What the task requires
Transcribe each line below without altering anything.

Stored data
○ ○ ○ ○

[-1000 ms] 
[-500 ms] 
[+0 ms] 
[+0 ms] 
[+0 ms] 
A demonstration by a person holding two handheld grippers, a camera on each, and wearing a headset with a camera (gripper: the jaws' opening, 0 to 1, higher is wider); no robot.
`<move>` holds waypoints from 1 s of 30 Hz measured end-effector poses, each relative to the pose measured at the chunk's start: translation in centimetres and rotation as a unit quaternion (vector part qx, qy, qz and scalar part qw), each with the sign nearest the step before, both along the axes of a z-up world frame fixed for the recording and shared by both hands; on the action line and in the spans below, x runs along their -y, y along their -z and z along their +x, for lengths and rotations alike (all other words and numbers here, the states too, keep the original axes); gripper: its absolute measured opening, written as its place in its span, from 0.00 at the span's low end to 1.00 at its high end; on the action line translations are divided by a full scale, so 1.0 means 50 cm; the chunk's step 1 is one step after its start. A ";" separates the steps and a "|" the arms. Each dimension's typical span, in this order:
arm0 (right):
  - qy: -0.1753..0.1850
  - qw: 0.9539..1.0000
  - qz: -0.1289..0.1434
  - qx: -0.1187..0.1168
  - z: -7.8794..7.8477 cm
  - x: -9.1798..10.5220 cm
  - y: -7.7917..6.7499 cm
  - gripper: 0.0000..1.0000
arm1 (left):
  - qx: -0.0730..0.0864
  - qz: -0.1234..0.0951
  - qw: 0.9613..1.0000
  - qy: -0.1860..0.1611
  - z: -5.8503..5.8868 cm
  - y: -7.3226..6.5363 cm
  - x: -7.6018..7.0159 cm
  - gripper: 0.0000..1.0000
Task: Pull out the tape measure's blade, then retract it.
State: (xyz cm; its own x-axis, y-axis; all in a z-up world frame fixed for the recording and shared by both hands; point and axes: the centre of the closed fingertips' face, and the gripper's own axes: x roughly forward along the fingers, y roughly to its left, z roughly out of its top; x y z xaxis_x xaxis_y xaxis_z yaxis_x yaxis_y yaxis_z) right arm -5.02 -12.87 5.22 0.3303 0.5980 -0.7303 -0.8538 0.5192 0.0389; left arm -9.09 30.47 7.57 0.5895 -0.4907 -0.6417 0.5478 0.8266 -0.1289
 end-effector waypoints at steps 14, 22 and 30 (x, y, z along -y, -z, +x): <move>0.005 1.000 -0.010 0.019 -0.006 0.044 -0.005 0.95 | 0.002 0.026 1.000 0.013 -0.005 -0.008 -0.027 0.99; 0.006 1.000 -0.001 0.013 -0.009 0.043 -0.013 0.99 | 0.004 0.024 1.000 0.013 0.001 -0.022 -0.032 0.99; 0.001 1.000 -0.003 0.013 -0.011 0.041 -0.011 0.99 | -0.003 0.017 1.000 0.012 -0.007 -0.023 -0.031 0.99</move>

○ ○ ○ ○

Reply to the task
[-1000 ms] 
[-500 ms] 
[+0 ms] 
[+0 ms] 
[+0 ms] 
A demonstration by a person holding two handheld grippers, a camera on each, and wearing a headset with a camera (gripper: the jaws' opening, 0 to 1, higher is wider); no robot.
`<move>` holds waypoints from 1 s of 30 Hz measured end-effector poses, each relative to the pose measured at the chunk's start: translation in centimetres and rotation as a unit quaternion (vector part qx, qy, qz and scalar part qw), each with the sign nearest the step before, both along the axes of a z-up world frame fixed for the recording and shared by both hands; on the action line and in the spans below, x runs along their -y, y along their -z and z along their +x, for lengths and rotations alike (all other words and numbers here, the states too, keep the original axes); gripper: its absolute measured opening, written as its place in its span, from 0.00 at the span's low end to 1.00 at its high end; on the action line translations are divided by a full scale, so 1.0 means 50 cm; the chunk's step 1 is one step after its start. A ";" separates the steps and a "|" the arms. Each dimension's typical span, in this order:
arm0 (right):
  - qy: -0.1753..0.1850
  - qw: 0.9539..1.0000
  - qz: -0.1289..0.1434
  - qx: -0.1187..0.1168
  - z: -7.8794..7.8477 cm
  - x: -9.1798..10.5220 cm
  - y: -7.7917..6.7499 cm
  - gripper: 0.0000..1.0000
arm1 (left):
  - qx: -0.0730..0.0864
  - qz: -0.1234..0.0951
  - qw: 0.9613..1.0000
  - qy: -0.1860..0.1611
  - z: -5.8503..5.8868 cm
  - y: -7.3226..6.5363 cm
  - x: -7.6018..7.0159 cm
  - gripper: 0.0000..1.0000
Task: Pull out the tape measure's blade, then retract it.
State: (xyz cm; its own x-axis, y-axis; all in a z-up world frame fixed for the recording and shared by both hands; point and axes: the centre of the closed fingertips' face, and the gripper's own axes: x roughly forward along the fingers, y roughly to its left, z roughly out of its top; x y z xaxis_x xaxis_y xaxis_z yaxis_x yaxis_y yaxis_z) right arm -5.02 -12.87 5.22 0.3303 0.5980 -0.7303 -0.8538 0.5192 0.0389; left arm -9.09 30.47 7.57 0.5895 -0.4907 -0.6417 0.5478 0.8266 -0.1289
 end-effector waypoints at steps 14, 22 and 30 (x, y, z along -y, -z, +x): <move>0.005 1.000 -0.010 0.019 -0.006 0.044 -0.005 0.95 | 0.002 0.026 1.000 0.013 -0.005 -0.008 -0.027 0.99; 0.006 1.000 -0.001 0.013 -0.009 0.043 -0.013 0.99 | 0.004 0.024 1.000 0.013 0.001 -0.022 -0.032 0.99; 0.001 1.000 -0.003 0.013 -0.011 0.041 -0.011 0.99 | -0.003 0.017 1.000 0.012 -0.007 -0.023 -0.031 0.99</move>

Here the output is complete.